# WHAT IS BEING ASKED:
Repeat the lines below exactly as written, please, from the line with "- The other columns absolute" to the line with "- The usual span stands behind a name", both lines included, and no others.

(Dataset entries)

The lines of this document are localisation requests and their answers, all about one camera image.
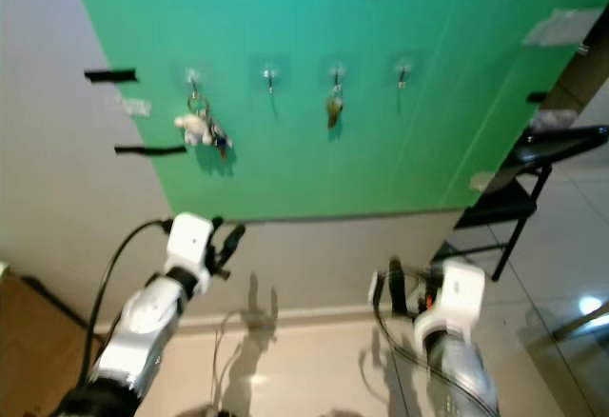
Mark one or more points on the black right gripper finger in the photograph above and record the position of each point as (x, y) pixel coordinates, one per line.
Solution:
(394, 282)

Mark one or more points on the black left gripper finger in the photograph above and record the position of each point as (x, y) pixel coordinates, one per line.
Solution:
(232, 242)

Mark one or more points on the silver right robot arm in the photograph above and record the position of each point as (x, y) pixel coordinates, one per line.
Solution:
(461, 374)

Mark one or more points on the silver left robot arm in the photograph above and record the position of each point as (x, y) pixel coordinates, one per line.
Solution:
(138, 341)

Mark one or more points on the keys with white plush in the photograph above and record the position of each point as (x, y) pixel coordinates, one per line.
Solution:
(195, 129)

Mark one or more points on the clear adhesive metal hook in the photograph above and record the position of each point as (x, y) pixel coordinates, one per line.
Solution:
(402, 74)
(194, 80)
(269, 77)
(335, 75)

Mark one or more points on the black tape strip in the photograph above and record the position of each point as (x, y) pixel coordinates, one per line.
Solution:
(537, 97)
(150, 149)
(111, 75)

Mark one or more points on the clear tape piece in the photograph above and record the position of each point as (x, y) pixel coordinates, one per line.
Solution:
(136, 107)
(481, 181)
(561, 27)

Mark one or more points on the olive key bunch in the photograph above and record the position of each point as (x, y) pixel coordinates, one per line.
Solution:
(334, 109)

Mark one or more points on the cardboard box with green top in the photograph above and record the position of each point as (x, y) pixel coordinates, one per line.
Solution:
(27, 350)

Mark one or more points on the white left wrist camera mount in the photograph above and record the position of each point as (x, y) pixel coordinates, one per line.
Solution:
(188, 241)

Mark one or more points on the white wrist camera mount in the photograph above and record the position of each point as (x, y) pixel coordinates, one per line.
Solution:
(188, 241)
(455, 298)

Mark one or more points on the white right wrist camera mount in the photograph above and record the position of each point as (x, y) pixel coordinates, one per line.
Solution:
(455, 298)

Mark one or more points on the green wall sheet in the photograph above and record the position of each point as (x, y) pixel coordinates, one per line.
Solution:
(343, 179)

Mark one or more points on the black metal frame table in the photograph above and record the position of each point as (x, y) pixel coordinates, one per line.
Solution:
(500, 203)

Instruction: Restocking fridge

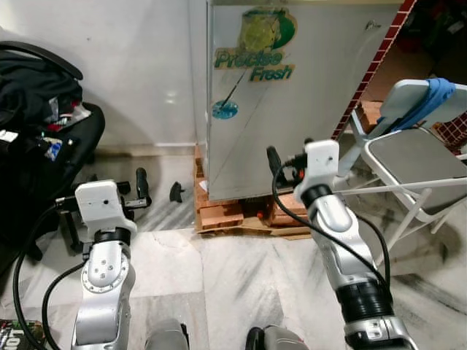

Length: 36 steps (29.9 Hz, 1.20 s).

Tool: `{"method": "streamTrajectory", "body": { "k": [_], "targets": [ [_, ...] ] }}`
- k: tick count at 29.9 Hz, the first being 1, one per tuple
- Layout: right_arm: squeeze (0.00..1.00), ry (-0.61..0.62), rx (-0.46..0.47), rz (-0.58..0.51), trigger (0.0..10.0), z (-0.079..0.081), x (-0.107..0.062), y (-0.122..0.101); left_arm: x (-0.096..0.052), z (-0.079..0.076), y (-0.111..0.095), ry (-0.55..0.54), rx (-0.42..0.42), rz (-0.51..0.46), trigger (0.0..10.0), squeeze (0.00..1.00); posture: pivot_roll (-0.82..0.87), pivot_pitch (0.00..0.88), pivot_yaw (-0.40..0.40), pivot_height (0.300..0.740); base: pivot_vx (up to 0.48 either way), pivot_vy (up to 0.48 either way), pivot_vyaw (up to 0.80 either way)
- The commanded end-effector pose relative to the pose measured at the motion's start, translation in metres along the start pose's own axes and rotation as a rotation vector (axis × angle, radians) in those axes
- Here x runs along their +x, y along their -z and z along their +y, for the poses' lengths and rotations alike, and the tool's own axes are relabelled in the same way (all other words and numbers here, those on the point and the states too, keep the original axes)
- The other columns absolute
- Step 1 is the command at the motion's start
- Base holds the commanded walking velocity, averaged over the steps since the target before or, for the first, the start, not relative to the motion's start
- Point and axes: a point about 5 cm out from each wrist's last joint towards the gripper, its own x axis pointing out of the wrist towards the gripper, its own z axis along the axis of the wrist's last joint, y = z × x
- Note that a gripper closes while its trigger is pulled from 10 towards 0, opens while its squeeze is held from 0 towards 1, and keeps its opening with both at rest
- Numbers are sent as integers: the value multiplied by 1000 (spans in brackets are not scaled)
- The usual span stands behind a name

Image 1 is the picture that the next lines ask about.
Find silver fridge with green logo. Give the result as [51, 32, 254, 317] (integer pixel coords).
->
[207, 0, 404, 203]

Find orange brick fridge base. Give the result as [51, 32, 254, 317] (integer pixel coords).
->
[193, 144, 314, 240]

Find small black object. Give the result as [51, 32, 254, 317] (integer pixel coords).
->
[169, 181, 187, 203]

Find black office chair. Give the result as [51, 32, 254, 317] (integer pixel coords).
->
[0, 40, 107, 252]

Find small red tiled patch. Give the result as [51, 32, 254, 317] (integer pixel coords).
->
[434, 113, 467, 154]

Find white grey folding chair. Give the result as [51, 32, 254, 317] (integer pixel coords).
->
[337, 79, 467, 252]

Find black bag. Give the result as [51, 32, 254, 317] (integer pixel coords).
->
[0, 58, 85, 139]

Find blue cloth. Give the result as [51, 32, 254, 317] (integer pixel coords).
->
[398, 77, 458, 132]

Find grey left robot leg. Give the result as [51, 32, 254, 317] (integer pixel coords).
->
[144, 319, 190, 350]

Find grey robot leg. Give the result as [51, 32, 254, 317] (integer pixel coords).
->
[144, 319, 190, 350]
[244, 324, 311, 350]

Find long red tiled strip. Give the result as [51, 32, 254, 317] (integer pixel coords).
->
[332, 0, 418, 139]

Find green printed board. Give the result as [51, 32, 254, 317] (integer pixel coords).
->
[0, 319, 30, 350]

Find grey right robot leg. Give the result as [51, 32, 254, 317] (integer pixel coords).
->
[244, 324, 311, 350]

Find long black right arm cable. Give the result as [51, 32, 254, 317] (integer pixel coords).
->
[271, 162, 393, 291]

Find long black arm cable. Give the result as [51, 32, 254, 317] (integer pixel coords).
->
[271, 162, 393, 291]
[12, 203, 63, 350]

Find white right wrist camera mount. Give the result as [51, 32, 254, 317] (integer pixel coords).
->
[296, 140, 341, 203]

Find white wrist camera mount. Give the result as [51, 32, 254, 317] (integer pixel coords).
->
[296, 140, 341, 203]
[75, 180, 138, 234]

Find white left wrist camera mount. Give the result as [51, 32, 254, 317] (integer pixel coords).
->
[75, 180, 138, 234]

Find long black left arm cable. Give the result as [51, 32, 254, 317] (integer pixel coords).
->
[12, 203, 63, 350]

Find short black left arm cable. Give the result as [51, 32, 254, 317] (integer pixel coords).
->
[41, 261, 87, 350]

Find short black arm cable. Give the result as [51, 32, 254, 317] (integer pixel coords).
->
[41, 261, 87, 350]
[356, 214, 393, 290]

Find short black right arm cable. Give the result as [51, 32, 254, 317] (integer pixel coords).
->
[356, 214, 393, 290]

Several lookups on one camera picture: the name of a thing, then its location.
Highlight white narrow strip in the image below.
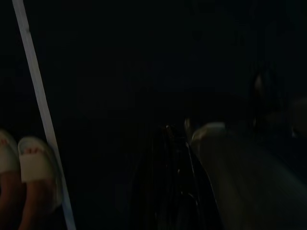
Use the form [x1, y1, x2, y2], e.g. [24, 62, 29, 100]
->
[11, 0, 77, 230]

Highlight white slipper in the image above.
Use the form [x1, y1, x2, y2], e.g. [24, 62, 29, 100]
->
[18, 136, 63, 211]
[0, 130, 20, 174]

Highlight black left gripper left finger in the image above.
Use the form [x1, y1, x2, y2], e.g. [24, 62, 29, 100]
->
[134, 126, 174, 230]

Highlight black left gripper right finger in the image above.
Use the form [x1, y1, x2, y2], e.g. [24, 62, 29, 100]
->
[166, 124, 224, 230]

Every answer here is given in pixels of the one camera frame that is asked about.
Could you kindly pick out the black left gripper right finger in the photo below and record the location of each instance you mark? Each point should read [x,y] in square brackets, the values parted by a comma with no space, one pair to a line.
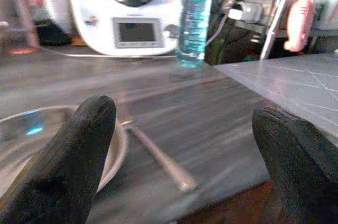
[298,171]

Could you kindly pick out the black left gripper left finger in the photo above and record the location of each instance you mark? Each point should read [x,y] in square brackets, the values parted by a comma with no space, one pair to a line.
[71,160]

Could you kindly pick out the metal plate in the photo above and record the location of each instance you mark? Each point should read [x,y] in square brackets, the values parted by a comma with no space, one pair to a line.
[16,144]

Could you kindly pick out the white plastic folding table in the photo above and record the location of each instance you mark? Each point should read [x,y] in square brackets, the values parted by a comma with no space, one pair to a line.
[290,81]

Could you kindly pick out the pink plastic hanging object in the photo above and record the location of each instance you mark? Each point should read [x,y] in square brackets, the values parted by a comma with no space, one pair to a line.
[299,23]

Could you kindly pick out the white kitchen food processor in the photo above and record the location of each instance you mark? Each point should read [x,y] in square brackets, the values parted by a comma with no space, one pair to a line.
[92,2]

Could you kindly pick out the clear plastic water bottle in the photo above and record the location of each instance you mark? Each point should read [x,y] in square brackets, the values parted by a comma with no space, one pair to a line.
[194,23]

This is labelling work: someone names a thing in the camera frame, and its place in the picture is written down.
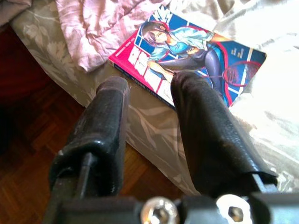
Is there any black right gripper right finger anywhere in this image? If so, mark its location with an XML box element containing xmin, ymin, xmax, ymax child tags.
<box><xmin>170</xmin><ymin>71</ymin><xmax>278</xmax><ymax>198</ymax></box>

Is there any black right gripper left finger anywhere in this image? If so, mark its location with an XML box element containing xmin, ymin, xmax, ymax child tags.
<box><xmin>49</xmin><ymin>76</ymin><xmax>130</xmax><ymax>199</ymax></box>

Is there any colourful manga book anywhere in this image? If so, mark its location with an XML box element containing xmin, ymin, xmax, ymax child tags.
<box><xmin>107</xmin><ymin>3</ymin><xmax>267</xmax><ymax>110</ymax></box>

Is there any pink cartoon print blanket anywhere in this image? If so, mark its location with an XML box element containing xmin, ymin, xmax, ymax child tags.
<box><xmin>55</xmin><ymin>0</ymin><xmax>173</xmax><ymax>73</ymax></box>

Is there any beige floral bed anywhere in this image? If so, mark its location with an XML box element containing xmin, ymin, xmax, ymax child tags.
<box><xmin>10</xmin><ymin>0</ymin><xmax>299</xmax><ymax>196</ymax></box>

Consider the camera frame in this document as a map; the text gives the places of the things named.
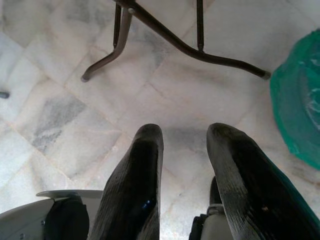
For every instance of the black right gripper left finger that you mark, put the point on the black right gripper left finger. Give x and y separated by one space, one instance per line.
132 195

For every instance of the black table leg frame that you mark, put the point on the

# REPLY TO THE EXERCISE:
- The other columns absolute
- Step 1 is the command at the motion's start
- Base holds the commanded walking velocity, averaged over the steps since the target before or, for the first, the start, not relative to the motion's start
- Point and axes: a point about 5 cm out from each wrist's last joint towards the gripper, its own x axis pointing out of the wrist towards the gripper, its own z axis along the axis of the wrist's last joint, y = z × x
- Note that a gripper closes while its trigger is pulled from 10 towards 0, opens while its squeeze is held from 0 towards 1, and keeps its opening with both at rest
- Numbers are sent as integers: the value multiplied by 1000 (spans in brackets are not scaled)
- The usual span stands behind a name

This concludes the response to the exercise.